Всё на свете суета, да куда уж хуже:

Карнавал и мелодрама – страсти из чернил.

Да к тому ж ещё служи, называйся мужем…

Боже, Господи прости, что ты сочинил?!

Александр Сергеич Пушкин. Что ему осталось?

Отродясь такого парня не было и нет.

И такому-то ему что светило? Старость…

А конец он сам придумал – сказано, поэт.

 

30.04.91

 

Бессмысленные поезда

 

Человек ждёт поезда.

                            Сутки.

                                        Вторые.

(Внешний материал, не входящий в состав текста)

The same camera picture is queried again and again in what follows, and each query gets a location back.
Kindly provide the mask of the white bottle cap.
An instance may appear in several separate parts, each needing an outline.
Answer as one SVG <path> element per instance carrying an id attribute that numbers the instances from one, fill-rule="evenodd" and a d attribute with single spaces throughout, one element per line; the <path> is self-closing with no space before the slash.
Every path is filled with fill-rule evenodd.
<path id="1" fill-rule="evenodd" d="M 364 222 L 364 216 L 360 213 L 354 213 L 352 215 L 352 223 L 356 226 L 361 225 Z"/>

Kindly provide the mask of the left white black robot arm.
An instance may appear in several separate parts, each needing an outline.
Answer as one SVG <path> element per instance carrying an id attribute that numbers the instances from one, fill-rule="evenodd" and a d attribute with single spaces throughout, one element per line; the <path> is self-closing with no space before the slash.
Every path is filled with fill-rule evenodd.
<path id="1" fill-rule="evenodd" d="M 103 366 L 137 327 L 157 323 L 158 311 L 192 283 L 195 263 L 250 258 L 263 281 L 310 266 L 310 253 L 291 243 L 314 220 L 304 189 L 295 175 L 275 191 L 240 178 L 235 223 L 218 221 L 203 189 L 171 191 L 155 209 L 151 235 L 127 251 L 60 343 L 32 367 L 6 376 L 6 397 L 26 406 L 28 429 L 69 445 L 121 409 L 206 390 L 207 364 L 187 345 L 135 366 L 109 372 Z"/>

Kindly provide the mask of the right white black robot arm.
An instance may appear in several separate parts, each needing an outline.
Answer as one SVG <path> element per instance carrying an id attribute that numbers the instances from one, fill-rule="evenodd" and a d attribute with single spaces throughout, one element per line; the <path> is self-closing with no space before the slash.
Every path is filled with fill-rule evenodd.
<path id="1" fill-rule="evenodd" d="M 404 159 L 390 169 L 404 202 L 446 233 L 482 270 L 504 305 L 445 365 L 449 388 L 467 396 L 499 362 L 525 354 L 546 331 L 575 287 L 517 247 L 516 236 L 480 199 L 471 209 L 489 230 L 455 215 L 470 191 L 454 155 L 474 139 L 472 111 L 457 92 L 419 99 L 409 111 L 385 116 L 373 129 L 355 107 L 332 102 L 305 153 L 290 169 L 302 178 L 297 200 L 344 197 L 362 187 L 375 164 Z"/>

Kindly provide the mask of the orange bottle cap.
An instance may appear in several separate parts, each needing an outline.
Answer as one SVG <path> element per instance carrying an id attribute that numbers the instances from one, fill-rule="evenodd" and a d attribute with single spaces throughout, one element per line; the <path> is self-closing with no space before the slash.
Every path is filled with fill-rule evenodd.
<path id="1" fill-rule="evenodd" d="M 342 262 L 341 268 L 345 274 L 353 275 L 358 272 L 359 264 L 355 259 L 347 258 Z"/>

                                                     Третьи. 

Поезда всё нету – где-то затор.

Там женщина.

            Она должна его встретить.

А его нет до сих пор.

 

То он возмущался, что поезд всё не приходит,

Ссорился с вокзальным служащим,

Даже переходил в крик.

А потом — ничего, прижился вроде,

Привык.

 

И пока уборщица шваркает тряпкой,

Бормоча под нос себе: «Экий стыд!»,

Он стелет себе газеты –

                                      на полу под утро зябко – 

И спит.

 

Просыпаясь, он наблюдает,

                                  как ласточки лепят гнездо

                                  на высоком вокзальном своде,

И однажды обрадовался,

Увидев маленькую головку,

                                          выглянувшую из гнезда...

А там – женщина.

                                     Она всё ходит и ходит –

Всё встречает и встречает

                                      бессмысленные поезда.

                                                                 

90-е годы

 

 

Во тьме...

 

Моталась лодка на воде.

Во тьме. На привязи причала.

И было всё это – начало.

И это всё вело к беде.

 

Как жаль, что всё это потом

Поймётся и потом прочтётся –

Когда беда уже начнётся...

И будет вовсе не о том.

 

3.06.81

 

Гость

 

– А у белой лошади был жеребёнок.

                                                            Белый...

В избе было тепло,

                                        Так хорошо тепло.

И раскачивалась старуха

                                        И странную песню пела.

А у печи сидел гость

                (метелью или бедой сюда его занесло).

Он сидел и оттаивал.

                    Молчаливый такой, городской.

И бабка его отпаивала

                             Какой-то травой настойной.

И было ему тепло,

                                       Тепло и покойно,

Как будто в бабкиных травах

                                                  Настаивался покой.

 

А когда уходил

                           (беда его гнала или дело)

И осталась изба

                           Проталиной в белом снегу,

Вдруг забилось, как заяц,

                                        стреляный на бегу:

– А у белой лошади 

                               был жеребёнок.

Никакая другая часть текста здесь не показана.